Open AccessESCRT regulates surface expression of the Kir2.1 potassium channel
Author(s) -
Alexander Kolb,
Patrick G. Needham,
Cari Rothenberg,
Christopher J. Guerriero,
Paul A. Welling,
Jeffrey L. Brodsky
Publication year - 2014
Publication title -
molecular biology of the cell
Language(s) - English
Resource type - Journals
SCImago Journal Rank - 2.463
H-Index - 225
eISSN - 1939-4586
pISSN - 1059-1524
DOI - 10.1091/mbc.e13-07-0394
Subject(s) - escrt , biology , endoplasmic reticulum associated protein degradation , microbiology and biotechnology , endoplasmic reticulum , endosome , potassium channel , ion channel , protein degradation , transport protein , biochemistry , unfolded protein response , intracellular , biophysics , receptor
Protein quality control (PQC) is required to ensure cellular health.

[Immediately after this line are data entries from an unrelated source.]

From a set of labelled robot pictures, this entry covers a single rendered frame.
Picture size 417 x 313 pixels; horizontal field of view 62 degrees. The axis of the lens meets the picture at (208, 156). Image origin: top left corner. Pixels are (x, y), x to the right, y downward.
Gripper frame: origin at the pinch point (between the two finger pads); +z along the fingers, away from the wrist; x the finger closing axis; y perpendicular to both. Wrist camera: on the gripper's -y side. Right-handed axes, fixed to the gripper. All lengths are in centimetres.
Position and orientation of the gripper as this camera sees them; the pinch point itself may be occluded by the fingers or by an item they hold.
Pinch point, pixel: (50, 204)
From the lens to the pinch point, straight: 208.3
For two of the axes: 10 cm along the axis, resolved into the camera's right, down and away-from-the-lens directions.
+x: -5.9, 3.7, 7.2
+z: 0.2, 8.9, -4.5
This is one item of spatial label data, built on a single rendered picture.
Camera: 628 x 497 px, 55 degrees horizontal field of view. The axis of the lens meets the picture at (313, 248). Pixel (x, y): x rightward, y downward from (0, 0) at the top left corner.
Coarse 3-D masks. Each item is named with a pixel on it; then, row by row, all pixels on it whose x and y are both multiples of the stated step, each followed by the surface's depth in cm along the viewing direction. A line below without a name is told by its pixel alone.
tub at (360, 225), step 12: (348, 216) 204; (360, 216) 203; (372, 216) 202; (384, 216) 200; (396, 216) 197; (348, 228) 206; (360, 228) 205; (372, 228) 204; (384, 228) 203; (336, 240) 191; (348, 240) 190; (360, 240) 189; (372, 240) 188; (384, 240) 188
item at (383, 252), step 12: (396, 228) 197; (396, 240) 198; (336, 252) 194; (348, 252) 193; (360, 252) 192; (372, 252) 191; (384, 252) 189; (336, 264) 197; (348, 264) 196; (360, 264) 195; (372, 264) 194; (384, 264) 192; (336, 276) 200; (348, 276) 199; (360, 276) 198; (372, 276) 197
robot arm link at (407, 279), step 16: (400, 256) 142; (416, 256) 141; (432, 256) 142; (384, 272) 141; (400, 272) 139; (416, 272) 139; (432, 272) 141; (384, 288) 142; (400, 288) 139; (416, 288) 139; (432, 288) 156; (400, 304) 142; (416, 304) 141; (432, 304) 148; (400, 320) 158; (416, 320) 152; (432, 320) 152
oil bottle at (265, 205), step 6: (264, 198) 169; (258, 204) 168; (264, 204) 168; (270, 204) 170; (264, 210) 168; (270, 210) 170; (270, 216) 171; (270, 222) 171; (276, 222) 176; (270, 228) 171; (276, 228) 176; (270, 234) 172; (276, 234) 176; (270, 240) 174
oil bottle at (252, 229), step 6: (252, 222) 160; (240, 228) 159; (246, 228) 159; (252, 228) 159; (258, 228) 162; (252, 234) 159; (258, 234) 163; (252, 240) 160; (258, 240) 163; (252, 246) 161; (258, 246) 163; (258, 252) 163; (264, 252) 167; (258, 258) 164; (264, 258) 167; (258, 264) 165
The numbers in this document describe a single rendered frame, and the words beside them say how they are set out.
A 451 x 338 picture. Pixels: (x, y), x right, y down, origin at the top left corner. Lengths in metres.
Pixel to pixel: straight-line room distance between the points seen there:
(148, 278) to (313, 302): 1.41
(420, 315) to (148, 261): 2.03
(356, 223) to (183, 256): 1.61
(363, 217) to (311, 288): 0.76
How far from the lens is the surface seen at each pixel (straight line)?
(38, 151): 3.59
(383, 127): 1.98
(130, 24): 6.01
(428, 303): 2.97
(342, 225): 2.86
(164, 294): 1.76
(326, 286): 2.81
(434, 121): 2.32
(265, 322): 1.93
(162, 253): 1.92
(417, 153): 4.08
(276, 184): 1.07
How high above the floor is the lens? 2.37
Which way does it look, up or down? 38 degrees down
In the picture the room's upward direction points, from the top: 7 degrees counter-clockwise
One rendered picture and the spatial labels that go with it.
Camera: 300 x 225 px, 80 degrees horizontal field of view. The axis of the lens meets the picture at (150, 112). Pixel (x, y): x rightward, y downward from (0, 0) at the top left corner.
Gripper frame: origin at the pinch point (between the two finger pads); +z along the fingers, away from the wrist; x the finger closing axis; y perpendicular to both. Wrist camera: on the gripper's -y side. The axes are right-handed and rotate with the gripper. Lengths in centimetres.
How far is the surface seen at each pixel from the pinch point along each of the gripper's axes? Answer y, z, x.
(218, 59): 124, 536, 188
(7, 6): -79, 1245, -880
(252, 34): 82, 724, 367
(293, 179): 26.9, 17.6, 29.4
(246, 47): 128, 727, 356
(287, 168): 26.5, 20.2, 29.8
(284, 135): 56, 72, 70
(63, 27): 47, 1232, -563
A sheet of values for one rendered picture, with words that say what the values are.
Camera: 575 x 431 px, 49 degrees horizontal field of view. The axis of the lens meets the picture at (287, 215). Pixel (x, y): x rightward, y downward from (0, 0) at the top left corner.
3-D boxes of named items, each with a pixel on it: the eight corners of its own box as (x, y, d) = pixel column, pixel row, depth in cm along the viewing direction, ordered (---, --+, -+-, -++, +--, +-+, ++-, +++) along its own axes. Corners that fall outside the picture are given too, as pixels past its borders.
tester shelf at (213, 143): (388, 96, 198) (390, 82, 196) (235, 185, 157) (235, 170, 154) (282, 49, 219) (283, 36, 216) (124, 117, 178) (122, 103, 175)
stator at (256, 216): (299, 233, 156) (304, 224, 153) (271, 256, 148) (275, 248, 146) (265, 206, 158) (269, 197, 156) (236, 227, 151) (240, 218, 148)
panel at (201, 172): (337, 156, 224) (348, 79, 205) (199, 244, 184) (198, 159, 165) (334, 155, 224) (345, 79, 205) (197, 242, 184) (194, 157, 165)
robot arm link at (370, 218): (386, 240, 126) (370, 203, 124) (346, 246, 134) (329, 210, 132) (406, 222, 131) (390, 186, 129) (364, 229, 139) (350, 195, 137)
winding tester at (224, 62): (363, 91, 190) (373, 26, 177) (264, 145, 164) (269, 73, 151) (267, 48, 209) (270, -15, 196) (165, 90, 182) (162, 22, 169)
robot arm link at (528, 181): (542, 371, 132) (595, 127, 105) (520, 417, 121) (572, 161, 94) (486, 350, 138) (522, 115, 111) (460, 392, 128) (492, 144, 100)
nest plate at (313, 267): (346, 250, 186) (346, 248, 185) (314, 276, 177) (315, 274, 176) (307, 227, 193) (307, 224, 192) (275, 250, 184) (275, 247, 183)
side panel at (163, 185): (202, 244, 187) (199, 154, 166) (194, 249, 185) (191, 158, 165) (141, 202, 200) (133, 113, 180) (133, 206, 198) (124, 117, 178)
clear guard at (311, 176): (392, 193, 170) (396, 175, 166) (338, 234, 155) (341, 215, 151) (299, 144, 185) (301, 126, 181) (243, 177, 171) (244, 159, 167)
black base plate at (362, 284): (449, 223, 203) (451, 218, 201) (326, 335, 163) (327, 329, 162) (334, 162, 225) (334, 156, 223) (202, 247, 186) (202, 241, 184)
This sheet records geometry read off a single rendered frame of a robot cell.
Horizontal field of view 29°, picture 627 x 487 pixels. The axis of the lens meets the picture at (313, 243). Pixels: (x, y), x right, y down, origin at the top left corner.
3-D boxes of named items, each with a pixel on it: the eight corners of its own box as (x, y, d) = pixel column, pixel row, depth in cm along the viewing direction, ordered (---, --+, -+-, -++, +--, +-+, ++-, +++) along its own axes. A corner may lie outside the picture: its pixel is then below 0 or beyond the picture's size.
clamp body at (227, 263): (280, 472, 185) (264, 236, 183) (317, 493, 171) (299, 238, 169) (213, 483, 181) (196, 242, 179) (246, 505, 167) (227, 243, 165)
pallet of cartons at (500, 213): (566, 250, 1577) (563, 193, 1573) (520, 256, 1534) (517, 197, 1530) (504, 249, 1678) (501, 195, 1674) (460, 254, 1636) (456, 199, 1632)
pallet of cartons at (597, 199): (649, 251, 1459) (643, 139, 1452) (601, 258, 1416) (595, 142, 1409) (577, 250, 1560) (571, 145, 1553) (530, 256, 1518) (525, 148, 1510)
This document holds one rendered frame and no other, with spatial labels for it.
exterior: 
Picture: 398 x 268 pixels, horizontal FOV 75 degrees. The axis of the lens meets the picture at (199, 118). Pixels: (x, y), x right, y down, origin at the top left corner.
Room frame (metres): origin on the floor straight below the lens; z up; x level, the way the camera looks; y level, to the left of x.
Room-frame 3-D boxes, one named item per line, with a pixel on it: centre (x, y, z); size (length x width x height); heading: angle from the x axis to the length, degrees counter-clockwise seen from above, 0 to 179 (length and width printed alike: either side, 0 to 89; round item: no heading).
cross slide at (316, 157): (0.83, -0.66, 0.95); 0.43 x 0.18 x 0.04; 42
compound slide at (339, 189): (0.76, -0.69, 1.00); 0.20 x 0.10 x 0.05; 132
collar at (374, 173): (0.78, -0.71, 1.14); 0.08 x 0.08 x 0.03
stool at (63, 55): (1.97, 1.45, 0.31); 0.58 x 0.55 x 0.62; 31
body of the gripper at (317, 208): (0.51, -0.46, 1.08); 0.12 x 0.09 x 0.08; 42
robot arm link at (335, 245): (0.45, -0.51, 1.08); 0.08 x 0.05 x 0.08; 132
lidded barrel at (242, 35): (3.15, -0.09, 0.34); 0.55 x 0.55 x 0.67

PQC is recognized for targeting the destruction of defective polypeptides, whereas regulated protein degradation mechanisms modulate the concentration of specific proteins in concert with physiological demands. For example, ion channel levels are physiologically regulated within tight limits, but a system-wide approach to define which degradative systems are involved is lacking. We focus on the Kir2.1 potassium channel because altered Kir2.1 levels lead to human disease and Kir2.1 restores growth on low-potassium medium in yeast mutated for endogenous potassium channels. Using this system, first we find that Kir2.1 is targeted for endoplasmic reticulum–associated degradation (ERAD). Next a synthetic gene array identifies nonessential genes that negatively regulate Kir2.1. The most prominent gene family that emerges from this effort encodes members of endosomal sorting complex required for transport (ESCRT). ERAD and ESCRT also mediate Kir2.1 degradation in human cells, with ESCRT playing a more prominent role. Thus multiple proteolytic pathways control Kir2.1 levels at the plasma membrane.